座標、マップ、フィーチャ サービス、データベースにはすべて座標系があるため、データの使用箇所と座標系が一致しない場合 (GPS とマップ、マップとフィーチャ サービス、フィーチャ サービスとジオデータベース) は、必ず測地基準系変換を行う必要があります。測地基準系変換が行われると、必ず位置に誤差が生じます。マップ、フィーチャ サービス、データベースに適切な座標系を選択することで、変換の数と変換のたびに発生する誤差を制限することができます。さまざまな変換により発生する誤差の詳細については、「ArcGIS の地理座標系変換および鉛直座標変換テーブル」をご参照ください。

注意:

座標系が一致せず、測地基準系変換が指定されていない場合、データは提供された状態のまま使用されます。その結果、その位置は他の既存データの位置と整合しなくなります。同様に、間違った測地基準系変換を指定した場合も、正しくない位置が表示されます。

Collector では、データ収集者は収集前に位置情報プロファイルを作成して、使用する特定の測地基準系変換を指定することができます。
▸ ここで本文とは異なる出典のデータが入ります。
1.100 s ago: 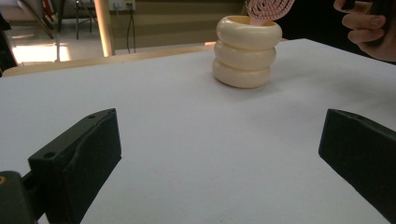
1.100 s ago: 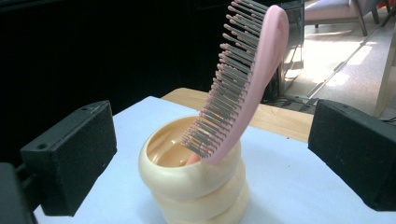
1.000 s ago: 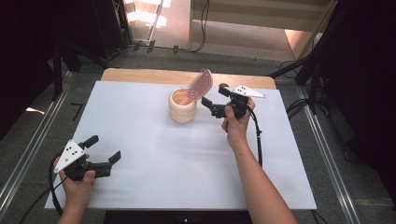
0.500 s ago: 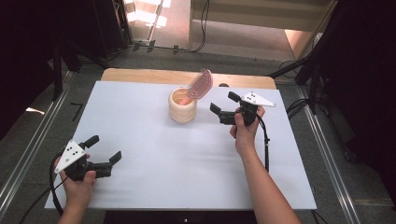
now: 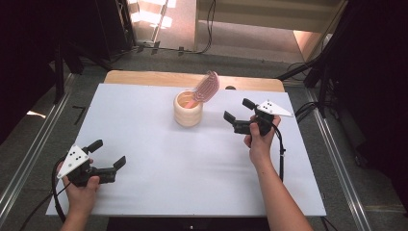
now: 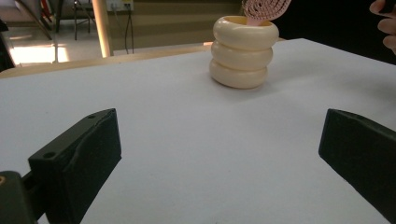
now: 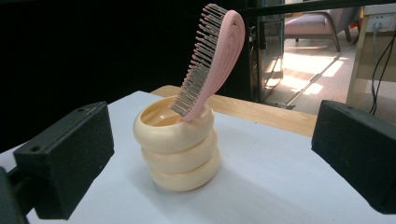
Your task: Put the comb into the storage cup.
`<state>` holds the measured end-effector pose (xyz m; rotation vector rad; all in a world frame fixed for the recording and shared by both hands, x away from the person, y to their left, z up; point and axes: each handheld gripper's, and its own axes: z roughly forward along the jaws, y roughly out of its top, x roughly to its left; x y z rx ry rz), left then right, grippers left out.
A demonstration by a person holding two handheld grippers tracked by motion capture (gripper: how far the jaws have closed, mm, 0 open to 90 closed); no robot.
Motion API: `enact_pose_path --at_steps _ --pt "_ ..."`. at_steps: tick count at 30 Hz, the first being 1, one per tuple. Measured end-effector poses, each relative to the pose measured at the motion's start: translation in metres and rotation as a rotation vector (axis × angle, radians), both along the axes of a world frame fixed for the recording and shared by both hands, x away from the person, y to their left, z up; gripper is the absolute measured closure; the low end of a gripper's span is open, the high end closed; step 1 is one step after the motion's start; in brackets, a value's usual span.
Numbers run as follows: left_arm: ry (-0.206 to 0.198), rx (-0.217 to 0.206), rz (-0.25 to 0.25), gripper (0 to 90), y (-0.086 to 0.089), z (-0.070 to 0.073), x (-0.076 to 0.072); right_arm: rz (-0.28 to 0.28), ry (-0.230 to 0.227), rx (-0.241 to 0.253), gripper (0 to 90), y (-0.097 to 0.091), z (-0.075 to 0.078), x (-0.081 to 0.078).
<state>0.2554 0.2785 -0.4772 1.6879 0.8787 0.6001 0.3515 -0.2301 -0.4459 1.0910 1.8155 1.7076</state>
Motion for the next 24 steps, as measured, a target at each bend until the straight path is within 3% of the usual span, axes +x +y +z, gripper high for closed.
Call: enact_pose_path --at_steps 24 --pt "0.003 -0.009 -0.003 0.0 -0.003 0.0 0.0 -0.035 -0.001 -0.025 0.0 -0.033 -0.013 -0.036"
位置情報プロファイルを作成するとき、GPS データとマップの座標系が指定されます。この情報に基づき、ユーザーには関連する変換方法のみが提示されます。推奨される方法が最初にリストされます。マップ作成者は、GPS とマップの座標系と、使用する必要がある変換方法をデータ収集者に提供する必要があります。

ArcGIS Online で Esri が提供しているベースマップの 1 つを使用している場合、その座標系は WGS 1984 Web メルカトル (球体補正) [WGS84] です。同様に、Collector で受信する GPS データのデフォルトの座標系は WGS84 です。ArcGIS Online のベースマップとデフォルトの位置プロバイダーを使用している場合、Collector で測地基準系変換を使用する必要はありません。